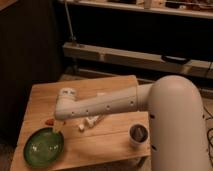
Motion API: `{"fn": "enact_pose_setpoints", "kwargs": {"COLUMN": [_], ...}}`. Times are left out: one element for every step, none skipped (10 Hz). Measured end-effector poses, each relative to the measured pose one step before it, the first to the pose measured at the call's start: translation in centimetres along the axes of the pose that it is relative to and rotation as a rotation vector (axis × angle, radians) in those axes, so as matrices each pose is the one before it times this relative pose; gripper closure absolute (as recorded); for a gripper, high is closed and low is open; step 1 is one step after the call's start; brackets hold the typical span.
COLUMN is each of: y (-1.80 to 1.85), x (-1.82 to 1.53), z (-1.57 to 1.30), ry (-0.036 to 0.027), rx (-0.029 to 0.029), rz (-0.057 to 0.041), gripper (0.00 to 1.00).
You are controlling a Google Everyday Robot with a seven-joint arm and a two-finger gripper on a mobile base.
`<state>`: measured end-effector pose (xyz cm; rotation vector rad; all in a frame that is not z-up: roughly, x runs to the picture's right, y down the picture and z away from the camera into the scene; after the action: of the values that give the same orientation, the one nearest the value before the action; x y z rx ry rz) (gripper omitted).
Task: Place the pepper in the ceramic bowl
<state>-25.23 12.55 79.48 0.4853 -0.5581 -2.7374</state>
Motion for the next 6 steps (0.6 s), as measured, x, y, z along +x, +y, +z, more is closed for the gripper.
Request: {"fn": "enact_pose_setpoints", "kwargs": {"y": [0.397,0.119,0.118,0.414,0.295,0.168], "x": [-0.360,-0.244,-0.295,-1.071,-0.447,-0.291], "z": [0.137,0.532,0.612,0.688,0.165,0.220], "ry": [-0.00606,-0.00724,-0.00973,-0.01597,-0.00155,0.00537], "rx": [0.01416,0.01154,0.00973,0.00945,0.00038,0.00695], "rz": [0.00621,-0.00045,-0.00256,0.00063,-0.00774,-0.01384], "gripper": [0.00,0.00,0.00,0.00,0.00,0.00]}}
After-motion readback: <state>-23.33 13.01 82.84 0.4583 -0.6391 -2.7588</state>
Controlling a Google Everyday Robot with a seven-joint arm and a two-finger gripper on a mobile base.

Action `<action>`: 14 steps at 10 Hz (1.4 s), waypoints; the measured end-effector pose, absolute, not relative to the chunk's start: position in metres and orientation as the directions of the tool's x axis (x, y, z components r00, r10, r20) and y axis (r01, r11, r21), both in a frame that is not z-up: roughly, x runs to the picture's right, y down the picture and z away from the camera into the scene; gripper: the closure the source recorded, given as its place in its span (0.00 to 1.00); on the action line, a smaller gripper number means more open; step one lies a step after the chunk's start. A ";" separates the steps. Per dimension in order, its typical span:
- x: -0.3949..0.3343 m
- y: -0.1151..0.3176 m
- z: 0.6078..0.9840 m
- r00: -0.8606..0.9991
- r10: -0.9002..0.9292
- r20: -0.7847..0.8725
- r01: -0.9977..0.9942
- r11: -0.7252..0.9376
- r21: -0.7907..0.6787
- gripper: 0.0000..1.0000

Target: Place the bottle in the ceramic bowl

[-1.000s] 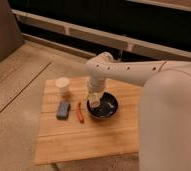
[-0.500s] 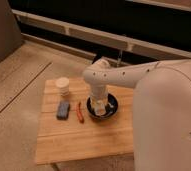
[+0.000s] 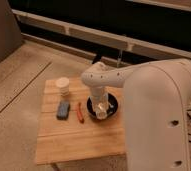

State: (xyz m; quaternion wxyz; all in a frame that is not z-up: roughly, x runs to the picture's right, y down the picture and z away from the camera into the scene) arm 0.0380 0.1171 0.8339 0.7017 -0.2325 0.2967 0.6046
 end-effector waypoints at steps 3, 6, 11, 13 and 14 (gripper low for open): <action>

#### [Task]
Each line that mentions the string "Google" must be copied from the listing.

#### [Result of the exercise]
You are controlling a Google Everyday Robot with a seven-joint arm and a two-finger gripper on a mobile base.
Controlling a Google Everyday Robot with a seven-joint arm and a two-finger gripper on a mobile base.

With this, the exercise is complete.